EXERCISE REQUIREMENTS: Instruction for the listing below: copy exactly, and only, the lines from the one holding "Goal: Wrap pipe" through its last line, omitting any picture.

________________

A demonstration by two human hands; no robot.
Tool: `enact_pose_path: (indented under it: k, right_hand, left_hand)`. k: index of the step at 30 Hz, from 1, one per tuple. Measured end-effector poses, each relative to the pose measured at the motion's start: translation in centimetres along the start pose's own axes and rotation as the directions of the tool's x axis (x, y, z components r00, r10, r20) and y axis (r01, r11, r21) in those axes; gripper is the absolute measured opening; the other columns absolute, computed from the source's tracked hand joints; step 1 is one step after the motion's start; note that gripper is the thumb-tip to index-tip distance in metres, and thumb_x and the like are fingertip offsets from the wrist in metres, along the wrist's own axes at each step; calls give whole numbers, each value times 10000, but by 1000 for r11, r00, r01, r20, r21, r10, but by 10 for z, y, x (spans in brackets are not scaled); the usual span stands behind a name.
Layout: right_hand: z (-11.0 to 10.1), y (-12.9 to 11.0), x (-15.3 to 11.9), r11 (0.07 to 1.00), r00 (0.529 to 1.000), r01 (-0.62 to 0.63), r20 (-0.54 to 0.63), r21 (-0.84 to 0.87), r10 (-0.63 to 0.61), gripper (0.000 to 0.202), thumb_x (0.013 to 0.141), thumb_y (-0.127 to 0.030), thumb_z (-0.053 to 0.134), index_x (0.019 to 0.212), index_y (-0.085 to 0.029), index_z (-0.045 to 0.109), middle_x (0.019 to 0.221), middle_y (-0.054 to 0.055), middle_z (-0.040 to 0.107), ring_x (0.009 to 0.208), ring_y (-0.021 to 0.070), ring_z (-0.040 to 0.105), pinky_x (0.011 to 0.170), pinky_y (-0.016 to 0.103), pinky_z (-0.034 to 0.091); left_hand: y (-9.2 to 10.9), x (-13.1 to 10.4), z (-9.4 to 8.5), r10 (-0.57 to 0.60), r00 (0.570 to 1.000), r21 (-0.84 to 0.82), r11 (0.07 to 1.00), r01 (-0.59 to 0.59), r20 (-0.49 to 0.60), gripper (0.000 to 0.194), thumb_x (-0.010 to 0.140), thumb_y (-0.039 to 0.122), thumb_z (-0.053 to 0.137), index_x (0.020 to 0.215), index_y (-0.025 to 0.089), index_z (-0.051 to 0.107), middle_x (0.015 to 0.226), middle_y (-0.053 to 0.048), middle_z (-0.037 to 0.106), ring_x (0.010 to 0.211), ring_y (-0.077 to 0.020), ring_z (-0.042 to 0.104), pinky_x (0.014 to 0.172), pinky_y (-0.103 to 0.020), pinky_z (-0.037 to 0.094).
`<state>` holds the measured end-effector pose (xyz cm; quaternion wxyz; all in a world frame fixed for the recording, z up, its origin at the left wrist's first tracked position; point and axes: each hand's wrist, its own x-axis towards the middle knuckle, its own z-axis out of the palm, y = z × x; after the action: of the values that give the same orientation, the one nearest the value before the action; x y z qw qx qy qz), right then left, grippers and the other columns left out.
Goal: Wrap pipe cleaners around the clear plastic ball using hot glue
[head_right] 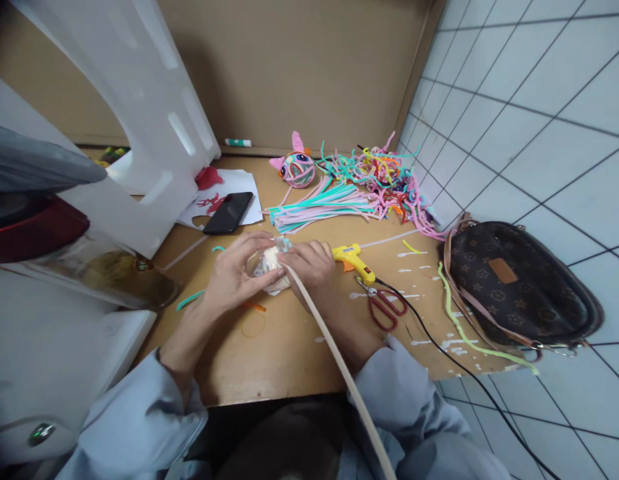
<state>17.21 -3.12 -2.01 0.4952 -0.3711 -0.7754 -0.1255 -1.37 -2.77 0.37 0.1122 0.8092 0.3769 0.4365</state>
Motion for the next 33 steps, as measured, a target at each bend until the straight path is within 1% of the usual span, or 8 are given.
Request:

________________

COMPLETED TASK:
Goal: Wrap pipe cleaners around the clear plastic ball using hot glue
[head_right] 
<state>17.21 -3.12 -2.01 0.4952 -0.3711 -0.7754 -0.1255 -1.37 -2.77 0.37 0.1122 0.8092 0.3769 0.4365</state>
Motion for the next 33 steps, as measured, a target at each bend until the straight path is within 1% of the usual span, or 8 are given.
Request:

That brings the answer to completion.